┌────────
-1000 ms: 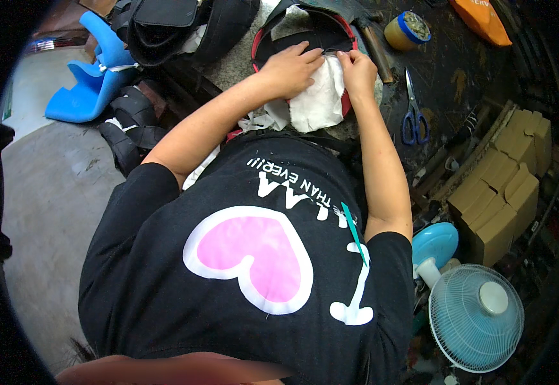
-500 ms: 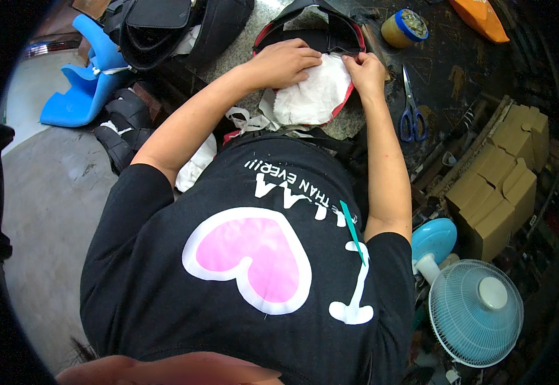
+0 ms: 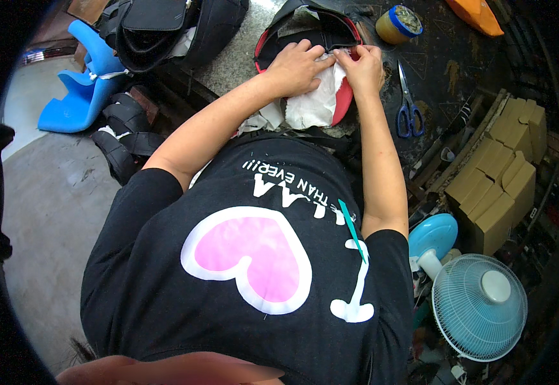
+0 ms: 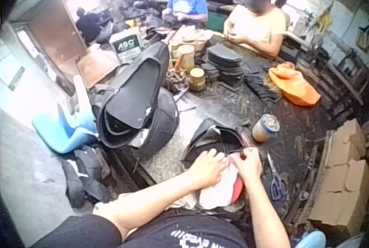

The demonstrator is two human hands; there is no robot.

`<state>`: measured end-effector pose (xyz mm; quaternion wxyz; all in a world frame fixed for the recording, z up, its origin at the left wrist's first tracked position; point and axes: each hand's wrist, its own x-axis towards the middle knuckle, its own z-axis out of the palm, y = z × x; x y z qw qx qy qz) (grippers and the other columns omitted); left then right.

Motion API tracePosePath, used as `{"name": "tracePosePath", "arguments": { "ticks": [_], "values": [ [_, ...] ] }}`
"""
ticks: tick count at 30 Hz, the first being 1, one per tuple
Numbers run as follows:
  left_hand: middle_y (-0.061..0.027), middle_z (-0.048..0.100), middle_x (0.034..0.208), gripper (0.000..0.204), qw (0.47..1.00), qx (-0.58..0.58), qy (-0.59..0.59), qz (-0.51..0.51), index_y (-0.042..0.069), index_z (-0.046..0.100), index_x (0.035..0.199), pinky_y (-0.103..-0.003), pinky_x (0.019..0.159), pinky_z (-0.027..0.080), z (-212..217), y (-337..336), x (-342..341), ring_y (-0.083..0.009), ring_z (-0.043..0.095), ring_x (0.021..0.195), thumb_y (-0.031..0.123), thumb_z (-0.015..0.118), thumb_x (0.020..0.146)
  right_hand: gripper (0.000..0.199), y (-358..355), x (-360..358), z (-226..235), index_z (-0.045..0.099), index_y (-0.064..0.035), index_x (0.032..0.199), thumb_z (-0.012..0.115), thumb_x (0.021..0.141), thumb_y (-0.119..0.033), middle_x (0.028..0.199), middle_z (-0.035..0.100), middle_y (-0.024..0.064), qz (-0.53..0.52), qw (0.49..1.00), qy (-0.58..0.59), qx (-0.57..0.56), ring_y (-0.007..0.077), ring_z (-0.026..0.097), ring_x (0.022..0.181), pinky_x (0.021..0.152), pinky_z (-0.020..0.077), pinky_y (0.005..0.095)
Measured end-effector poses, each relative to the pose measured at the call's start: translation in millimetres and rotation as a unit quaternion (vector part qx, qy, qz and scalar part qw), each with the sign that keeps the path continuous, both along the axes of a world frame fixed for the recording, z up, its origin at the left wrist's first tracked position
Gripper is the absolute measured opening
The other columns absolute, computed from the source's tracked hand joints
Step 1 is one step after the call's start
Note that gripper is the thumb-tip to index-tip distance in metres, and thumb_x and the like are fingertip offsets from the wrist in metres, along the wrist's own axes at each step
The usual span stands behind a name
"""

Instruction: The person inserts white padding into the interior of a black shoe, then uses scissors to trim excess material along the shoe's edge. The person repeats this process on a second shoe, adjusting the padding and trimming it to fit.

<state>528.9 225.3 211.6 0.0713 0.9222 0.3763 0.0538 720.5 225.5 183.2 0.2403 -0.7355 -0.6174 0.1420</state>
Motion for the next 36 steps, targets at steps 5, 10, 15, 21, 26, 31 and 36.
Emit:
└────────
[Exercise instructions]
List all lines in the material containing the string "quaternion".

[Solution]
`<state>`: measured end-effector pose (xyz mm; quaternion wxyz; all in a world frame fixed for the recording, z up, its origin at the left wrist's first tracked position; point and axes: each hand's wrist, its own x-axis towards the middle knuckle, its own z-axis out of the palm, y = z × x; x y z qw qx qy qz) (grippers and the other columns omitted); left then right.
Measured end-effector poses, each relative to the pose measured at the call's start: translation in millimetres and rotation as a unit quaternion (vector part qx, qy, qz and scalar part qw), each with the sign that keeps the path continuous, both along the axes of a world frame fixed for the recording, z up, its origin at the left wrist's first tracked position

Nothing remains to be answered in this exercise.